**INPUT MATERIAL**
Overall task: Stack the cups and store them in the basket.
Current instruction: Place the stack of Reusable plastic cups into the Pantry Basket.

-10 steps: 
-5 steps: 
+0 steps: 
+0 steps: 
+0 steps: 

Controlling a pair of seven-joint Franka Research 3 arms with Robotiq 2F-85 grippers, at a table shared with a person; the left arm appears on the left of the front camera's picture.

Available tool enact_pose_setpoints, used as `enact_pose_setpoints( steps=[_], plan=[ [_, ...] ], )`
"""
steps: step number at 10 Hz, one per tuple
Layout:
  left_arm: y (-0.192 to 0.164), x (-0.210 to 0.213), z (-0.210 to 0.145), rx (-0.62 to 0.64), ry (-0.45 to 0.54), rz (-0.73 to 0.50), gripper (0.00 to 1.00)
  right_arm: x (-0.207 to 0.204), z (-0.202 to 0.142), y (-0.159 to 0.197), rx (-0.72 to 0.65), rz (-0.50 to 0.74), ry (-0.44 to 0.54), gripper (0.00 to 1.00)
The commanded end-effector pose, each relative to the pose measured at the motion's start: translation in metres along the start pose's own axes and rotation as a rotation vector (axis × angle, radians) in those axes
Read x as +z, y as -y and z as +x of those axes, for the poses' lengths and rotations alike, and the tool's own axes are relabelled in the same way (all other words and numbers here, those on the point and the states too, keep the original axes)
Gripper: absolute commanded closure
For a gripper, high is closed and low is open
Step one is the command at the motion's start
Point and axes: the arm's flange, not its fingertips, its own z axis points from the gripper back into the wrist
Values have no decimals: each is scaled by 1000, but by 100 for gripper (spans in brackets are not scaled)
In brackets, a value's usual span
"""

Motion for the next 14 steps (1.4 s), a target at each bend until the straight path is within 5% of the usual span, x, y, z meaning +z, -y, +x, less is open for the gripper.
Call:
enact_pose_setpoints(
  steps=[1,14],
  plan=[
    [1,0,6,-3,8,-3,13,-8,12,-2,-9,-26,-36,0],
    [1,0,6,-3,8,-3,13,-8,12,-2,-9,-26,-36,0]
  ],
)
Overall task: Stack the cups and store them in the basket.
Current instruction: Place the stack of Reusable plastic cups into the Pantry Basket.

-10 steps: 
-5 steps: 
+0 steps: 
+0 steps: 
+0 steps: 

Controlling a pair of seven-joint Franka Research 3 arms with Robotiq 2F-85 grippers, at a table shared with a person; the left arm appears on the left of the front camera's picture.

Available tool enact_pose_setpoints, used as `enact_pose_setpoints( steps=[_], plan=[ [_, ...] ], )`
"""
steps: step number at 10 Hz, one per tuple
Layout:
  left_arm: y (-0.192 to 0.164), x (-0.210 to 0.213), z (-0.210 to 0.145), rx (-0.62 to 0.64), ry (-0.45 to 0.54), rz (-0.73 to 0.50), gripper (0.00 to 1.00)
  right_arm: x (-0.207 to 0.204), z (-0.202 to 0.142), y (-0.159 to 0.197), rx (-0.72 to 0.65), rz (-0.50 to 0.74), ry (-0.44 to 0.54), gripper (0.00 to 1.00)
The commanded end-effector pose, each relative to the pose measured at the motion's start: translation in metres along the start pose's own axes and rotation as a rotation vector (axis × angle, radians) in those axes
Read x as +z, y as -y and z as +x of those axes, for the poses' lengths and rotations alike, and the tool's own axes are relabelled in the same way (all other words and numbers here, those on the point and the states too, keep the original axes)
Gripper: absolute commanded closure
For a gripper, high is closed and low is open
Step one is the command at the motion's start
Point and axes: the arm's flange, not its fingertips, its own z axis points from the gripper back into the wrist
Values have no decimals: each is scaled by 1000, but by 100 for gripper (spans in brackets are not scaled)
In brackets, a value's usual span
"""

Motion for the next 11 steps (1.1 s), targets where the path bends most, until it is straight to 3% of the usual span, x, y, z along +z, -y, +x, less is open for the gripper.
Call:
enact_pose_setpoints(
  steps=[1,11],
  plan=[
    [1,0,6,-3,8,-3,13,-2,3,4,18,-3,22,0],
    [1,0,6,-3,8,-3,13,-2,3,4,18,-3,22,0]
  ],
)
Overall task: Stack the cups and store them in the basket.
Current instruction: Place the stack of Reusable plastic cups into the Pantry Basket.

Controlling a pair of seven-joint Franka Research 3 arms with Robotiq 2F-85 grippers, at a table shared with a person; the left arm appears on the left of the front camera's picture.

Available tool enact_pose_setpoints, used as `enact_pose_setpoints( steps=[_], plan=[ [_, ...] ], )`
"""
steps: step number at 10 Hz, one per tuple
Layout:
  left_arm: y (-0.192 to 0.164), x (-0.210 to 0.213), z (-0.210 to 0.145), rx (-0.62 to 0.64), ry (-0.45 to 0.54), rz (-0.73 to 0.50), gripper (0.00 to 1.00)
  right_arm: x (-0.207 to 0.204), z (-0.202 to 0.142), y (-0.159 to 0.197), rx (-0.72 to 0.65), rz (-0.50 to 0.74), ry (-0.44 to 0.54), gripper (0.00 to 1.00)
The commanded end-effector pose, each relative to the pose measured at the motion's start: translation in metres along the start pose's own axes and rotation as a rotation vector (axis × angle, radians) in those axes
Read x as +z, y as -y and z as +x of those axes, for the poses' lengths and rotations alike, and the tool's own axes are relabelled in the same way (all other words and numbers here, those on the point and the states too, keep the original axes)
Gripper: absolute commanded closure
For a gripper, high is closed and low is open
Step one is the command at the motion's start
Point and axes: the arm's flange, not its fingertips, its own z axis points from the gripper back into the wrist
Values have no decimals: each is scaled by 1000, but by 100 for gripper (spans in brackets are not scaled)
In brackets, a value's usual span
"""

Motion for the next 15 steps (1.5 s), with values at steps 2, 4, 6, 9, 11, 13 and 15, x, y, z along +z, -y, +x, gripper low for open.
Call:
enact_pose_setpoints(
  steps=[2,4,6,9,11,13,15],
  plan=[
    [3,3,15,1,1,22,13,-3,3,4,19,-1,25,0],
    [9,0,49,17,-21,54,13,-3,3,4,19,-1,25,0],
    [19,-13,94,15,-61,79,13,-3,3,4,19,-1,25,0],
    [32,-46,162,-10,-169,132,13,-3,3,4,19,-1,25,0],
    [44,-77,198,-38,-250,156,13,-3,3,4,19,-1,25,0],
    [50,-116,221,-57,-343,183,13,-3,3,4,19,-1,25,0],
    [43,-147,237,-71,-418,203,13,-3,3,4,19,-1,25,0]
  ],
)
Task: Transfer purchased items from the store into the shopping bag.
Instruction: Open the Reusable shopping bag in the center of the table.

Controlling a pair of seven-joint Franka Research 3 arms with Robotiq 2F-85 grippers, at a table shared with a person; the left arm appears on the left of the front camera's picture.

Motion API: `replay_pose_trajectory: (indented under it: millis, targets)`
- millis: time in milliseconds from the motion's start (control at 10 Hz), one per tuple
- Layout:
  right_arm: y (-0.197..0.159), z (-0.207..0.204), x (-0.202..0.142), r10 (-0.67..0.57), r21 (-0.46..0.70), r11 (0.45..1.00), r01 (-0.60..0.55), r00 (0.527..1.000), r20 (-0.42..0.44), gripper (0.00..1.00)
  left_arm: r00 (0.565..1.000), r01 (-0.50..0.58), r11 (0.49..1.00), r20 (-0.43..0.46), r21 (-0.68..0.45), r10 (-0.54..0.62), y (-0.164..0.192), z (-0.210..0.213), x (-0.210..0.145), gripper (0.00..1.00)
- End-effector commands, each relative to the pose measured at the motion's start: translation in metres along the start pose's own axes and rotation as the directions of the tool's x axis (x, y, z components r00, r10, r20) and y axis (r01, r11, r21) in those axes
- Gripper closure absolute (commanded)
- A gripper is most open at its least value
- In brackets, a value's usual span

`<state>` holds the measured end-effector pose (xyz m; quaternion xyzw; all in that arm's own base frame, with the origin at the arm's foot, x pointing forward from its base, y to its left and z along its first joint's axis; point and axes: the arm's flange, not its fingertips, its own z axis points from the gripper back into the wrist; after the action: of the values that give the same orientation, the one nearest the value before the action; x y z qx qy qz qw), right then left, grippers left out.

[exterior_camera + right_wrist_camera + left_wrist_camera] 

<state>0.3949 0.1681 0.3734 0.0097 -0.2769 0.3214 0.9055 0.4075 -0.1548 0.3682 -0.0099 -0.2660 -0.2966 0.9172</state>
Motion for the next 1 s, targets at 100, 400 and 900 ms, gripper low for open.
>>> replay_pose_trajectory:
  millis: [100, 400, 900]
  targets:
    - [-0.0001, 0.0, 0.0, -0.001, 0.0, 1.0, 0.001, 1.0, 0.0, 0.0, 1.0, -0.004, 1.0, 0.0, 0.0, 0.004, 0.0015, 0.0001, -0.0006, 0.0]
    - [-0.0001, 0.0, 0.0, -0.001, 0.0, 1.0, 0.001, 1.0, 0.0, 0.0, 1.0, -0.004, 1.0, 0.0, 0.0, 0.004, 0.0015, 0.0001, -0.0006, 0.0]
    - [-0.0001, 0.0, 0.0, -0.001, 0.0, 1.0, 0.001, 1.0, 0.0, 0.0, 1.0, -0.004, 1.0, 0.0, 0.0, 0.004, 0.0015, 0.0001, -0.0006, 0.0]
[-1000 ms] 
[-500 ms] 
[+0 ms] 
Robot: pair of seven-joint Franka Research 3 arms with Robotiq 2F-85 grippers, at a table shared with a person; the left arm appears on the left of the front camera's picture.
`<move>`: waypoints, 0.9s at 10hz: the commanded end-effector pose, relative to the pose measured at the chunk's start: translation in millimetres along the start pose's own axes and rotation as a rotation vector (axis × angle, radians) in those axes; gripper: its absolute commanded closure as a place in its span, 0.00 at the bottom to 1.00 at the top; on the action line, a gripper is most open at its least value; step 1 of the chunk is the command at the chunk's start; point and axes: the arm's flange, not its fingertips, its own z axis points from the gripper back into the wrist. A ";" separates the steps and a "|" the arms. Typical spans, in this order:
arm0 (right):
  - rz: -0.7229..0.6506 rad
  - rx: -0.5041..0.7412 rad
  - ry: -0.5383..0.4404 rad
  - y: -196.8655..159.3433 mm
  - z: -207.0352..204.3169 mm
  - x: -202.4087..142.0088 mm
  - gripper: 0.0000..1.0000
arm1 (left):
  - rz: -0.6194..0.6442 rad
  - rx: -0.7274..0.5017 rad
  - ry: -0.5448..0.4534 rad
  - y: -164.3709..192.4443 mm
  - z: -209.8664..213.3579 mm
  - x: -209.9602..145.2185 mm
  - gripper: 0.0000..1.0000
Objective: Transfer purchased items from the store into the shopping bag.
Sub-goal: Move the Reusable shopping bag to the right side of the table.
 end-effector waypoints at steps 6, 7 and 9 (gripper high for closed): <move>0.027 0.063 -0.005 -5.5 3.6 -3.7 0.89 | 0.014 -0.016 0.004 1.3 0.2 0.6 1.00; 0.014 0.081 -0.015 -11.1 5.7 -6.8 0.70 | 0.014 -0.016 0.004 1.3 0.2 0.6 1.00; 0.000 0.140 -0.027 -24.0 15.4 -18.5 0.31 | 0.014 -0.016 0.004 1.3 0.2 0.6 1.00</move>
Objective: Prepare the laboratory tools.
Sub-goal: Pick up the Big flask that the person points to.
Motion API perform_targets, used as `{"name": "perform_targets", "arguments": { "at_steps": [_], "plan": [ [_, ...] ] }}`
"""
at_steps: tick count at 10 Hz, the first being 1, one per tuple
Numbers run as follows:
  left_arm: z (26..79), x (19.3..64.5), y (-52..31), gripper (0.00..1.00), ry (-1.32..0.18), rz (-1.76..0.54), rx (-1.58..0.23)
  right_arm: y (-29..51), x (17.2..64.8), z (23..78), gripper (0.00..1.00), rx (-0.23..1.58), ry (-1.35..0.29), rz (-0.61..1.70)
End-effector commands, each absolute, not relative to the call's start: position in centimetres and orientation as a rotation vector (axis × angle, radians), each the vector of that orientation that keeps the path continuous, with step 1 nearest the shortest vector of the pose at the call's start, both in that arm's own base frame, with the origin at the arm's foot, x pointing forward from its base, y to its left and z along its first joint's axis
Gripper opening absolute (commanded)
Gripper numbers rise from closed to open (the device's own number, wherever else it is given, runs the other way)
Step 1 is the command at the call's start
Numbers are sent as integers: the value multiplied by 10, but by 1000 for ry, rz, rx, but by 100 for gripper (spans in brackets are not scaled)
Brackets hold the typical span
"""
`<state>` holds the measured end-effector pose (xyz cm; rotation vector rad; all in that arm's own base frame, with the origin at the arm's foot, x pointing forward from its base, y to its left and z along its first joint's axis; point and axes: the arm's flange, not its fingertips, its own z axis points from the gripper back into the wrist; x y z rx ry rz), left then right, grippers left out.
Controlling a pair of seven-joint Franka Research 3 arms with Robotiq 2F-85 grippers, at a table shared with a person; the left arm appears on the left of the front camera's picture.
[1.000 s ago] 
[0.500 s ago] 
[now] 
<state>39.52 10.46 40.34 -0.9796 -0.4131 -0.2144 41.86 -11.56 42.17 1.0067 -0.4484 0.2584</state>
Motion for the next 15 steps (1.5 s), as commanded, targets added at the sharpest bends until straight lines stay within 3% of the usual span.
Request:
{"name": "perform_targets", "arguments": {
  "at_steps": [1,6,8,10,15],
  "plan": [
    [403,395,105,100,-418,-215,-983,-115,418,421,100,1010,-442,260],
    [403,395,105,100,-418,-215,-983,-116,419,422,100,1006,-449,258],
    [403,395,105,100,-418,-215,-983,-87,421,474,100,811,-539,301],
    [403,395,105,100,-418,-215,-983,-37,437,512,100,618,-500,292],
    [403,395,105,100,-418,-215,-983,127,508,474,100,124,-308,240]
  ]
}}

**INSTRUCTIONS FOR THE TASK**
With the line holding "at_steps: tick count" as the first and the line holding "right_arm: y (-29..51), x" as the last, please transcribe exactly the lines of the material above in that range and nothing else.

**EXERCISE RESULT**
at_steps: tick count at 10 Hz, the first being 1, one per tuple
Numbers run as follows:
  left_arm: z (26..79), x (19.3..64.5), y (-52..31), gripper (0.00..1.00), ry (-1.32..0.18), rz (-1.76..0.54), rx (-1.58..0.23)
  right_arm: y (-29..51), x (17.2..64.8), z (23..78), gripper (0.00..1.00), rx (-0.23..1.58), ry (-1.35..0.29), rz (-0.61..1.70)

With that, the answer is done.